Segundo ela, as empresas familiares estão se dividindo quando precisariam se fortalecer. A professora avalia que uma pequena propriedade acaba se tornando inviável em razão da concorrência de mercado. ‘‘Plantar café ou soja numa unidade muito pequena não é rentável’’, argumenta. Segundo Carolina Santini de Abreo, que possui doutorado em Ciências da Comunicação e mestrado em Sociologia Rural, existem formas de aplicar conhecimentos de administração para superar o conflito familiar.
Carolina de Abreo entende que as soluções para esse impasse dependem da capacitação e profissionalização dos membros da família.

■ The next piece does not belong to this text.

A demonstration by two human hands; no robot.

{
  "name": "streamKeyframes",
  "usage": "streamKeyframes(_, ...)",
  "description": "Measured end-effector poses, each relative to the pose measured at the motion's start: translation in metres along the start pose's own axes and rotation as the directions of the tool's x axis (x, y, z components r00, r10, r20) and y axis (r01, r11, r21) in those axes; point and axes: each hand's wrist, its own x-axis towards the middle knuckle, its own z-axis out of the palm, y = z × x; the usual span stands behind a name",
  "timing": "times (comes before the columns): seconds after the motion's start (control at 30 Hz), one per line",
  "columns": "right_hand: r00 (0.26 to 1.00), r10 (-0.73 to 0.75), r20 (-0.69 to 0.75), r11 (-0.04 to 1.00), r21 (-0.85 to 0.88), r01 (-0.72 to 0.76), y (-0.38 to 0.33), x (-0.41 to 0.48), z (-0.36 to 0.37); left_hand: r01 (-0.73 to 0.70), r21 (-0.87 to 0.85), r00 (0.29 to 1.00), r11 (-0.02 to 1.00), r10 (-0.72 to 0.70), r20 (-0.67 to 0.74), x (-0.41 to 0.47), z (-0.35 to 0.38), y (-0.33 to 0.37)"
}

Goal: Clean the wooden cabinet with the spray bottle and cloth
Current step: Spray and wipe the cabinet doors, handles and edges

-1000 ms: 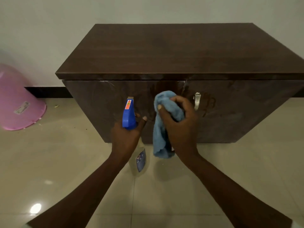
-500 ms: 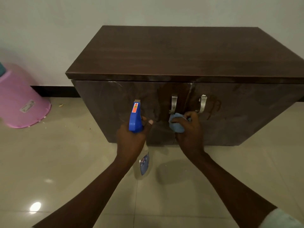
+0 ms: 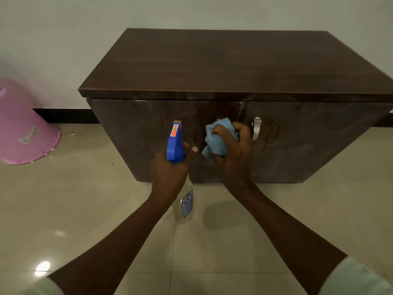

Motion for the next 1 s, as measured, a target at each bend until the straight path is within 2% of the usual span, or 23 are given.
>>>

Os filhos devem ser motivados desde crianças a entender a importância da empresa para a família, evitando o negativismo. A professora explica que também é necessário discutir com os adolescentes as eventuais dificuldades da empresa, dando ao jovem a chance de se tornar responsável e ajudar na busca de soluções.
Segundo a coordenadora do workshop, a mulher também deve estar inserida no processo, ser atuante e buscar novas vias de comunicação dentro da família, além de evitar que os conflitos empresariais interfiram na vida familiar. ‘‘É necessário criar um relacionamento formal e informal entre a família’’, ressalta. Ana Carolina Abreo defende ainda que o pai (fundador da empresa) deve ir se afastando dos negócios, deixando as responsabilidades para o filho. ‘‘Primeiro a responsabilidade e depois o patrimônio’’, justifica.